The device 10 includes one further essential component in the form of a locking assembly, generally indicated at 126, for releasably securing the cartridge assembly 12 in operative relation on the housing structure 14. The preferred embodiment of the locking assembly 126, as shown, is attached to the mounting bracket 92 previously described, and includes a lower fixed mounting rod 128 extending between the legs of the U-shaped section of the bracket 92. The upper end of the bracket leg disposed outwardly of the actuator assembly 102 is formed with an upwardly opening slot 130 for receiving the bent end of a movable locking rod 132. The rod 132 extends downwardly from its bent end through an apertured angle iron 134 and has its opposite lower end bent and pivotally mounted within an opening 136 formed in a locking rod moving member 138 of channel configuration.

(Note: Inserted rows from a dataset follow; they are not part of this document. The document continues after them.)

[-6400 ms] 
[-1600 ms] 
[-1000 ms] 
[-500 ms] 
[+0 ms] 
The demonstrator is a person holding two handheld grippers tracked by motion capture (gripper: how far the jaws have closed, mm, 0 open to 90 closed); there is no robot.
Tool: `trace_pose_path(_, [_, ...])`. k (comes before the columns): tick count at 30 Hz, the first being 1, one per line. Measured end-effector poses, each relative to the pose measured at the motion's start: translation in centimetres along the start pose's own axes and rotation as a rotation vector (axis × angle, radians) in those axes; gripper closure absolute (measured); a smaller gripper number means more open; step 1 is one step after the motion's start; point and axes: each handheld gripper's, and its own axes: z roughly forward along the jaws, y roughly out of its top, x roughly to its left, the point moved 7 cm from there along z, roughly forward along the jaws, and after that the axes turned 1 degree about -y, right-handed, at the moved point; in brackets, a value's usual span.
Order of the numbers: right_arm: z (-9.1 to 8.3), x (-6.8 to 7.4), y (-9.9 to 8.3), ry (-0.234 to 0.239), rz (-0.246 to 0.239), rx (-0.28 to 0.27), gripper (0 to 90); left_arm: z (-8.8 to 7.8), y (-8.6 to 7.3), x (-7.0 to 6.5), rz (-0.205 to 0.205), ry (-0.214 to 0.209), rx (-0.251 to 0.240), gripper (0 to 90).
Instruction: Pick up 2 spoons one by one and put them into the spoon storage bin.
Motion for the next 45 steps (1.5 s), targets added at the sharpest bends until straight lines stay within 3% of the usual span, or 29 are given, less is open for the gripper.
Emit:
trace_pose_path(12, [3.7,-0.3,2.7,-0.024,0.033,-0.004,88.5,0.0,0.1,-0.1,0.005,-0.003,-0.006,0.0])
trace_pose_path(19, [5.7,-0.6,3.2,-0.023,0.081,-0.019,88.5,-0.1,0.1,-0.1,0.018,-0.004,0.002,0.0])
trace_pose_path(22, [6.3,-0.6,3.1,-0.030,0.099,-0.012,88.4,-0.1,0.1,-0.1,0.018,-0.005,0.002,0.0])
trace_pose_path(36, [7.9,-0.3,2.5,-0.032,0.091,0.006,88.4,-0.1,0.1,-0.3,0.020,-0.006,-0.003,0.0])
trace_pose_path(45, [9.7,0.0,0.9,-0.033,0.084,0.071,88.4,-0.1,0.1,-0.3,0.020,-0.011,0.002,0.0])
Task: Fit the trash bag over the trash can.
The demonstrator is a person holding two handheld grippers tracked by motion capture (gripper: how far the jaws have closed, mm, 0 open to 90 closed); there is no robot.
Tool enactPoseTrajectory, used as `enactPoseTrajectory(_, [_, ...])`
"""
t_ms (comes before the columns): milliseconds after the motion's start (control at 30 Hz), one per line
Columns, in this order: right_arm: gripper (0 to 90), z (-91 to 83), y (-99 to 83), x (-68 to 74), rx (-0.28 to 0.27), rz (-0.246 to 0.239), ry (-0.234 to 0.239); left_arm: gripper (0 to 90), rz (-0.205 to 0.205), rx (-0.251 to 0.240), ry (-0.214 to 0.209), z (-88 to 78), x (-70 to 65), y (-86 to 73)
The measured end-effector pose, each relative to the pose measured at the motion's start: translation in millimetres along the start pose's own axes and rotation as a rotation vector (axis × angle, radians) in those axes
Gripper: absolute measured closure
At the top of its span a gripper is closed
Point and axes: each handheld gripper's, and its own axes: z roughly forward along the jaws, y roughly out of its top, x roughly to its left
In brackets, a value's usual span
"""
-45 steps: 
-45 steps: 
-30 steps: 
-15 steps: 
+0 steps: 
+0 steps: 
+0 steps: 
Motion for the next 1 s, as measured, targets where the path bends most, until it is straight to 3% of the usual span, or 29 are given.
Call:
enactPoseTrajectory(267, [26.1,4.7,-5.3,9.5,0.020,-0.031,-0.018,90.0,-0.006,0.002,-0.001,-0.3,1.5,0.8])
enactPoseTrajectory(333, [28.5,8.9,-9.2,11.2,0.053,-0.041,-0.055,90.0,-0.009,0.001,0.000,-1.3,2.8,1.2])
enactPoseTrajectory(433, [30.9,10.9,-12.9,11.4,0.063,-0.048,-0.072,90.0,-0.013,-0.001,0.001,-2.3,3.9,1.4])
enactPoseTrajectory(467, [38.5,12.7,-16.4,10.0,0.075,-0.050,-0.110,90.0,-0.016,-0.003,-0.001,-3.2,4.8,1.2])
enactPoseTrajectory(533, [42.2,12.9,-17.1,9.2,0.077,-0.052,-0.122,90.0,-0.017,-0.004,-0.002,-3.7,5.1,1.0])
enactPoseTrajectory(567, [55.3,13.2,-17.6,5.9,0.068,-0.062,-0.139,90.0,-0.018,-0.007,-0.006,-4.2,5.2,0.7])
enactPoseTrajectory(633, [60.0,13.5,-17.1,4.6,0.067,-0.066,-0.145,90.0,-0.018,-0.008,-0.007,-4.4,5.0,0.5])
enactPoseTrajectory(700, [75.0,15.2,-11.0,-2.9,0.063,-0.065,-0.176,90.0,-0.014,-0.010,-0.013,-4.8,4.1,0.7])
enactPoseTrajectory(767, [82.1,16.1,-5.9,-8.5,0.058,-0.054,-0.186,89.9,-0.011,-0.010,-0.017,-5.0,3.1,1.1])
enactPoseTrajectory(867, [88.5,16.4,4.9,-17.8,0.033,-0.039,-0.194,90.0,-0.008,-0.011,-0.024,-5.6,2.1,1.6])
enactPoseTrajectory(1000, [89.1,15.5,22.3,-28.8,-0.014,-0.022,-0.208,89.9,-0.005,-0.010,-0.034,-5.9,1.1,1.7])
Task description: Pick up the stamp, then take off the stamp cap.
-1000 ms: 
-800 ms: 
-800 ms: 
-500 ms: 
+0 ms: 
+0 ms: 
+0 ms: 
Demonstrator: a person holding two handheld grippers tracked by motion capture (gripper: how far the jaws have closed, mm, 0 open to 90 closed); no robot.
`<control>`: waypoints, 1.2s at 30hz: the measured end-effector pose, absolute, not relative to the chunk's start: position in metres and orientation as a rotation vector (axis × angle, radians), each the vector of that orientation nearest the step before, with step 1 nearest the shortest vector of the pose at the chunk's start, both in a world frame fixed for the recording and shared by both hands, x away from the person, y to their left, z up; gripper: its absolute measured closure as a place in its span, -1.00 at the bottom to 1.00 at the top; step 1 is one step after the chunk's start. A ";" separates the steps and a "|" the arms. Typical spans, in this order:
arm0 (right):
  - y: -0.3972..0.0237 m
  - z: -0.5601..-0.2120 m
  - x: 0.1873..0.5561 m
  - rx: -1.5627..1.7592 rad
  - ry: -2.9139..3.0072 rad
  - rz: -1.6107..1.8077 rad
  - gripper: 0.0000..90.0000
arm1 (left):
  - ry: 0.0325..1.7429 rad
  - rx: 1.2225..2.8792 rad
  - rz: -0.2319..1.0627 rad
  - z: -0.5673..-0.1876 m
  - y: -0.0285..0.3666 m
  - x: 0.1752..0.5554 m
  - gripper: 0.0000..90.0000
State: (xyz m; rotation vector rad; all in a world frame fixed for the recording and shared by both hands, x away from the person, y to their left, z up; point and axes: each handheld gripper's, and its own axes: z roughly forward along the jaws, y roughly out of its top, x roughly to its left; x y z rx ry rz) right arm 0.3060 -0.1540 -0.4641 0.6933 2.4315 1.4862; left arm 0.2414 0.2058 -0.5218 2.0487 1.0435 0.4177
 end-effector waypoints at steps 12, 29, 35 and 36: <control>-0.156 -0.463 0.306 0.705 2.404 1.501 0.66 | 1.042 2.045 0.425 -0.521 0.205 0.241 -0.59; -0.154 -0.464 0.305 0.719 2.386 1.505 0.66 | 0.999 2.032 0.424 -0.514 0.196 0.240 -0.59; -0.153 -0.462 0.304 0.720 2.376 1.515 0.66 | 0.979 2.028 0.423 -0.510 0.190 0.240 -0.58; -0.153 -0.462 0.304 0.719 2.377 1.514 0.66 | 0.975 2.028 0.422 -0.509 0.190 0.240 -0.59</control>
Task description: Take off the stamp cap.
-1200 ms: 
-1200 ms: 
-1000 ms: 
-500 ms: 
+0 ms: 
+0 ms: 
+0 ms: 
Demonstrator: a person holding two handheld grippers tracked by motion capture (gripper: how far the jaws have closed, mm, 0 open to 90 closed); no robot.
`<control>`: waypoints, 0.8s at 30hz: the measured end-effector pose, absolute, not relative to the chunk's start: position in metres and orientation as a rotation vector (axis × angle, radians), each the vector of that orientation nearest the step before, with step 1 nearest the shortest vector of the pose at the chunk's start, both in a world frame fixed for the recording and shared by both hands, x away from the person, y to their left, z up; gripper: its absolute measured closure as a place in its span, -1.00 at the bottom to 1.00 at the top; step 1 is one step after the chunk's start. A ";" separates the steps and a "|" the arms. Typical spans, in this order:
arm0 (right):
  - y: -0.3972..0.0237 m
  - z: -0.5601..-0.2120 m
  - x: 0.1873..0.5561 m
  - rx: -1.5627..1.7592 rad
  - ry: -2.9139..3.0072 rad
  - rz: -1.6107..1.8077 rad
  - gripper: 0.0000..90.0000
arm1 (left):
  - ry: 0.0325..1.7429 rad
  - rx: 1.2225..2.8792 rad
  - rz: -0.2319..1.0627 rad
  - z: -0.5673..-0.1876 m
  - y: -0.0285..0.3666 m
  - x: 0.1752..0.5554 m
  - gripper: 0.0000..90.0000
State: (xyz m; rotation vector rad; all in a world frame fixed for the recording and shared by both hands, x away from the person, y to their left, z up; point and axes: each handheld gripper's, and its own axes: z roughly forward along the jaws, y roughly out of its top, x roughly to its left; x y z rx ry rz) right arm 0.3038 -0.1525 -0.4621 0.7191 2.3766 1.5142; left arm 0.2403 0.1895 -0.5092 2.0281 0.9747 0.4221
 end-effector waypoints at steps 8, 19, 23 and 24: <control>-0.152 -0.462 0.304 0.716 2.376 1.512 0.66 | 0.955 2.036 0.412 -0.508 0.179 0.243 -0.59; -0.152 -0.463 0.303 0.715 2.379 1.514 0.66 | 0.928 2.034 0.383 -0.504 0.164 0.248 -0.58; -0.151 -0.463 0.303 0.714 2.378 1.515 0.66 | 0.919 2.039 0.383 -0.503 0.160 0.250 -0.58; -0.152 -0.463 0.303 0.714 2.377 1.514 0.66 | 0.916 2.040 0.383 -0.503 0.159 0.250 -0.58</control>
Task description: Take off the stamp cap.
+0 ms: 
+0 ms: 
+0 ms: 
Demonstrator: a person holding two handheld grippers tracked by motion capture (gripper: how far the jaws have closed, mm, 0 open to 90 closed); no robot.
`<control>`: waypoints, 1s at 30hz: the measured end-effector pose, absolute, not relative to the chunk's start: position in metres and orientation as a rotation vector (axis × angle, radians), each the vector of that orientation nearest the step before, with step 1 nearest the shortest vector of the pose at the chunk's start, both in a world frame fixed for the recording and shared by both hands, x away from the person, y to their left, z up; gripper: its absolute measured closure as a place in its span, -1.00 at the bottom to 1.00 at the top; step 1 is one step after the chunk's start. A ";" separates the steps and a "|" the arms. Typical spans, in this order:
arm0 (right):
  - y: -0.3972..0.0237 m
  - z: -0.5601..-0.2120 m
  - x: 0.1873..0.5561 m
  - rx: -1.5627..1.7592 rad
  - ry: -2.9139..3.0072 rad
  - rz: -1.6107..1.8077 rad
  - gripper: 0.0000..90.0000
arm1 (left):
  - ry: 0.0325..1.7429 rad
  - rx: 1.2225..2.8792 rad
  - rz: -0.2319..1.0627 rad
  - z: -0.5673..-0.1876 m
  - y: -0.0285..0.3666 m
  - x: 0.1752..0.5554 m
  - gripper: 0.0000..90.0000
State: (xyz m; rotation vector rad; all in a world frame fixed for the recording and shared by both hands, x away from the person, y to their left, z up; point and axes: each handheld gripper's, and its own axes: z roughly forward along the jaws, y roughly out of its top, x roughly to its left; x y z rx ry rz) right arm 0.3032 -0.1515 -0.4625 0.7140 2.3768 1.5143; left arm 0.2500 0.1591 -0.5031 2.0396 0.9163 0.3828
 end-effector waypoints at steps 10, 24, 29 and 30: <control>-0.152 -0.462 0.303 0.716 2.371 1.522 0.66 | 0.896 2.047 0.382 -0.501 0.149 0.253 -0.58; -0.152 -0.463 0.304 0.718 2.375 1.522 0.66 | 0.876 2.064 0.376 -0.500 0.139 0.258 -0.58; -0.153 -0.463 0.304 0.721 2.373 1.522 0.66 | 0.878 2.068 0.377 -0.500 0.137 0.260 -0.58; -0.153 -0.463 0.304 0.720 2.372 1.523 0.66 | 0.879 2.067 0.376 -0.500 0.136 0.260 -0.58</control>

The member 138 includes legs which embrace the legs of the mounting bracket 92 and a pivot pin 140 serves to pivotally mount the member 138 on the bracket along an axis adjacent the lower end portions of both.
With reference to FIG. 8, it will be noted that when the channel member 138 is disposed in its operative locking position, the outer flat surface thereof provides a convenient and appropriate place to imprint indicia indicating the strand length corresponding to the position of the stop nuts along the indicia.
The feed pawl assembly 90 includes a single feed pawl member 98 is operable to effect a feeding movement of the strand 64 so long as there is provided a locking or holding pawl which acts on the strand 64 to hold the same against movement with the feed pawl member during its return stroke. As previously indicated, in order to simplify the feeding mechanism provided by the device 10 and to make the new strand insertion procedure much easier, the holding pawl function is embodied in the cartridge 12 where it can additionally serve to maintain the initial free end portion of the strand outwardly of the cartridge enclosure for such initial insertion.
Referring now more particularly to FIGS. 1 and 9-14, a preferred embodiment of the cartridge 12 is shown therein which includes the strand 64 as aforesaid. It will be understood that the "THREDLOK" type wire is a preferred strand since its periphery has a thread configuration quite similar to a conventional screw nail so as to provide a somewhat enhanced holding power as compared with a smooth cylindrical periphery. It will be understood, however, that the present invention contemplates such a strand, as well as other known configurations and materials.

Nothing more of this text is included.